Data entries
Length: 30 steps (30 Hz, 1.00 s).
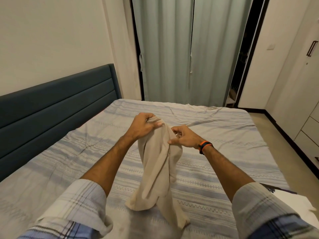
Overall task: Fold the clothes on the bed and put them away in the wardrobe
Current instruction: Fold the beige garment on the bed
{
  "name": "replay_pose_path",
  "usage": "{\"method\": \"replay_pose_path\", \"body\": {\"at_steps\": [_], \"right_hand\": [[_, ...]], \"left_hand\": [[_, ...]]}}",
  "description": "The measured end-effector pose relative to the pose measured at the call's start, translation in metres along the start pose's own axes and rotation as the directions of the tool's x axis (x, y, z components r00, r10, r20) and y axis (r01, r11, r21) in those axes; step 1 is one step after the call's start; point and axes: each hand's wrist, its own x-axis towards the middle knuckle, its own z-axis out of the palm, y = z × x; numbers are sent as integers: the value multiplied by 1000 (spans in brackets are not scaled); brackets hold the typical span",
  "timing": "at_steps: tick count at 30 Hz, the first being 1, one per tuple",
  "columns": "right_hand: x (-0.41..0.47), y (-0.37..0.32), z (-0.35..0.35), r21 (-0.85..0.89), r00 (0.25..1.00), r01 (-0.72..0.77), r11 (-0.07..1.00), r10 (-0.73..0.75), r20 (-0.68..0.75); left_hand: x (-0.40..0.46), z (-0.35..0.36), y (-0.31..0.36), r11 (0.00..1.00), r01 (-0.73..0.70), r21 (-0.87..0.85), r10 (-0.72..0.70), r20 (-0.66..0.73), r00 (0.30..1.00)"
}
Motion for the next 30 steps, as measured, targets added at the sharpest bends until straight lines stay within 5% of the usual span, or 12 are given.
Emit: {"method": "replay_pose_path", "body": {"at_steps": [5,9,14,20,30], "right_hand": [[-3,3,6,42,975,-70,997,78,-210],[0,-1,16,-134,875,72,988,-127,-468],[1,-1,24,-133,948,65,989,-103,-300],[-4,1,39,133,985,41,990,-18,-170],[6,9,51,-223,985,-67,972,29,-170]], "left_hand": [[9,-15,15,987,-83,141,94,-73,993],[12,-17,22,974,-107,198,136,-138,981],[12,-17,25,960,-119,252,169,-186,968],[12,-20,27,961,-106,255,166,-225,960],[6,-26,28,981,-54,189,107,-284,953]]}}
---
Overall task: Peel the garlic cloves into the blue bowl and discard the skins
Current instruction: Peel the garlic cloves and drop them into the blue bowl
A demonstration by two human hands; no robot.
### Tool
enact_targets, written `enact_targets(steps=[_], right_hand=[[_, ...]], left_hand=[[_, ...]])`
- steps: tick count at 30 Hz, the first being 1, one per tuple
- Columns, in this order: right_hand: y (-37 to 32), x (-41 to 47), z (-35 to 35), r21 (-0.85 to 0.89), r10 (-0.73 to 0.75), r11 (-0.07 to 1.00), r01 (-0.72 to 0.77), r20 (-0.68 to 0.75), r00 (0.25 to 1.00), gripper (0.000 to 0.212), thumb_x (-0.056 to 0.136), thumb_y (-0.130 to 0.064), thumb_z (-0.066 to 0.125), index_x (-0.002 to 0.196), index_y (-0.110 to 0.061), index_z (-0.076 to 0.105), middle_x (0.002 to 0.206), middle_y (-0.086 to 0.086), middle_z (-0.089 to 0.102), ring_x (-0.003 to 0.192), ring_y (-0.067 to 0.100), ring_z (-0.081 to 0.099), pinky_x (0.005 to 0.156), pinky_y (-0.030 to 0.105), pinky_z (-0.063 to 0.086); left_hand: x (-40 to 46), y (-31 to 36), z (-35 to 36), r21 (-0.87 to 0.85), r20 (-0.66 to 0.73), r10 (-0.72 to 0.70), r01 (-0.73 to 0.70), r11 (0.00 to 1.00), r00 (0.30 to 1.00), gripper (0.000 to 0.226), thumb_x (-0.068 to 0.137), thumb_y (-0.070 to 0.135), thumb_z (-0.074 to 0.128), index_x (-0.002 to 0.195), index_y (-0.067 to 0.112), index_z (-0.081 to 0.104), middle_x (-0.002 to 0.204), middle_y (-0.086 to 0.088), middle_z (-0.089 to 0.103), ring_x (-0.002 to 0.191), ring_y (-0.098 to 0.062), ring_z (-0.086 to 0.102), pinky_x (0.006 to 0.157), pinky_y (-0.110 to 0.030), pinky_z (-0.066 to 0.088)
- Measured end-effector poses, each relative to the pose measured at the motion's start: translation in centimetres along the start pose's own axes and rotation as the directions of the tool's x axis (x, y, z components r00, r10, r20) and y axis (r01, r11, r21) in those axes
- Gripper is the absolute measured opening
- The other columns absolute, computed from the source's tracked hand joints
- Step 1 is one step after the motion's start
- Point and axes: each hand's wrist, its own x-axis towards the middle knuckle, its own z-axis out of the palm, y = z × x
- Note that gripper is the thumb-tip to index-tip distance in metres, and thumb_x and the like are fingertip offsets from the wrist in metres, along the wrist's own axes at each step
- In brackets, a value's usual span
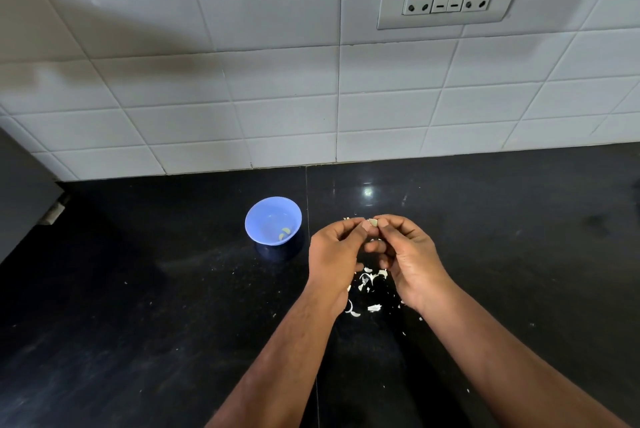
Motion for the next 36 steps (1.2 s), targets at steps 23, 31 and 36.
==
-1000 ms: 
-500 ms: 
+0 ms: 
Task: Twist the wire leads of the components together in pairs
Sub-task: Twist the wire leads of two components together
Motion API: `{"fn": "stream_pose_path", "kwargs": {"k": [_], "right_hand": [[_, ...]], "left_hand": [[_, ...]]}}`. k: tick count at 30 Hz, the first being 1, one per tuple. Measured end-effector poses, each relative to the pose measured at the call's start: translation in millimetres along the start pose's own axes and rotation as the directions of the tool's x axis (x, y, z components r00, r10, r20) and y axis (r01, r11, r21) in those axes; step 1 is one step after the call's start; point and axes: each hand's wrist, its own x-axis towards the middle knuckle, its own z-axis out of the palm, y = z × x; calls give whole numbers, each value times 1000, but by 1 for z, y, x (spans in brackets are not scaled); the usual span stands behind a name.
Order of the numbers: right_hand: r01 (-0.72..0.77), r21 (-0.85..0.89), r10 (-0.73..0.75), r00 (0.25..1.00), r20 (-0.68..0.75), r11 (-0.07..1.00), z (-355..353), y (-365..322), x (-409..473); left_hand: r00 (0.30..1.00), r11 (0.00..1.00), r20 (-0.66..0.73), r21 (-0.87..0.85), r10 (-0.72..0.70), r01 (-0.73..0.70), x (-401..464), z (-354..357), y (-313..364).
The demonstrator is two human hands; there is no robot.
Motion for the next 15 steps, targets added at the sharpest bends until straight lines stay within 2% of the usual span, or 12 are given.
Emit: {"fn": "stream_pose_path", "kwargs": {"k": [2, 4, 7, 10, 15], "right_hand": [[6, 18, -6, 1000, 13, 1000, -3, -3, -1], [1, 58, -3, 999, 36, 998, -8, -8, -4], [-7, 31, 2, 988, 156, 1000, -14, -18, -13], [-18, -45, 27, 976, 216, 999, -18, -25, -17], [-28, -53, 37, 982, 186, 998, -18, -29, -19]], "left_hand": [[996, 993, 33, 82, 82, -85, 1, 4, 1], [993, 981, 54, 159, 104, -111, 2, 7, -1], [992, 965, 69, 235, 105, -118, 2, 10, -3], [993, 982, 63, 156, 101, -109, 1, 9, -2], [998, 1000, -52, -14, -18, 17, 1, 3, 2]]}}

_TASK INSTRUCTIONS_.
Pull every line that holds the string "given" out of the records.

_ANSWER BOX_.
Motion for the next 30 steps, as measured, targets added at the sharpest bends until straight lines stay within 5% of the usual span, or 12 are given.
Motion for the next 15 steps, targets added at the sharpest bends until straight lines stay within 2% of the usual span, or 12 are given.

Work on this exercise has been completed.